Sneeuwstemming
door A. Pino
DE natuur is zilverblank.
Het is of God zijn engelen naar de aarde gestuurd heeft, om al de droefheid van den winter te bedekken onder de witte sluier van sneeuwkristal, daar boven in den hemel geweven. Het is of God de aarde-menschen troosten wil, opdat niet hun zielen, die in leed zich buigen over de groote zonde van den wereldoorlog, verliezen zullen, de hoop en het geloof in de wedergeboorte van de liefde onder de menschen.
Zij hebben de schoonheid vertrapt; zij hebben de mooie schepping besmet en besmeurd en zij scheurden in menschenzielen diepe, gapende wonden. Maar in éénen nacht liet God zijn stille boden naar de aarde zweven en wat menschen bedierven, besmeurden, besmetten, dat maakte God in éénen nacht weer goed.
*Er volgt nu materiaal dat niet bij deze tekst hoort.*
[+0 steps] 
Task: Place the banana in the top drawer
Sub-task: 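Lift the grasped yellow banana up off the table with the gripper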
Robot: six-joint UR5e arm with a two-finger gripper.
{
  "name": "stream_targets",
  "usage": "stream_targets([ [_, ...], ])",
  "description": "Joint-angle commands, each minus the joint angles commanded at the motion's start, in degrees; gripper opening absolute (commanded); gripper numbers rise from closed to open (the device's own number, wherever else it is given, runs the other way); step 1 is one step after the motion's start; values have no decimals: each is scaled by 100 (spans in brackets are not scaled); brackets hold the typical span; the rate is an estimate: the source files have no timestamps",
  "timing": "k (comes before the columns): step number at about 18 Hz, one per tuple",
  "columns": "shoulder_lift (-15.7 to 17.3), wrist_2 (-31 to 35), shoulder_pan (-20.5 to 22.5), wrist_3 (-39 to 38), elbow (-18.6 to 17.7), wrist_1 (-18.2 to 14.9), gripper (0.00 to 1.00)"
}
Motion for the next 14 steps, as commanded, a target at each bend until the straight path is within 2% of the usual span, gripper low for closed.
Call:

En de witte, blank-reine wereld, deed de ziel weer open gaan en zooals een bloem ontwaakt, wanneer de eerste zonnestralen op haar gebogen knopje schijnen, zoo heft de ziel zich op, want de vreugde over het hemelsche wonder van reinheid en schoonheid, zingt in haar, en de mensch, droef gebogen onder het leed, de mensch op deze donkere aarde, kan weer gelooven, durft weer te gelooven in dat wat eeuwig is en eeuwig blijft - God's liefde en God's schoonheid. Zij kunnen niet sterven, maar zullen het donker overheerschen.
De natuur is zilverblank.
God zond zijn engelen naar de aarde, om de menschen te troosten in deze donkere wereld vol droefheid en pijn.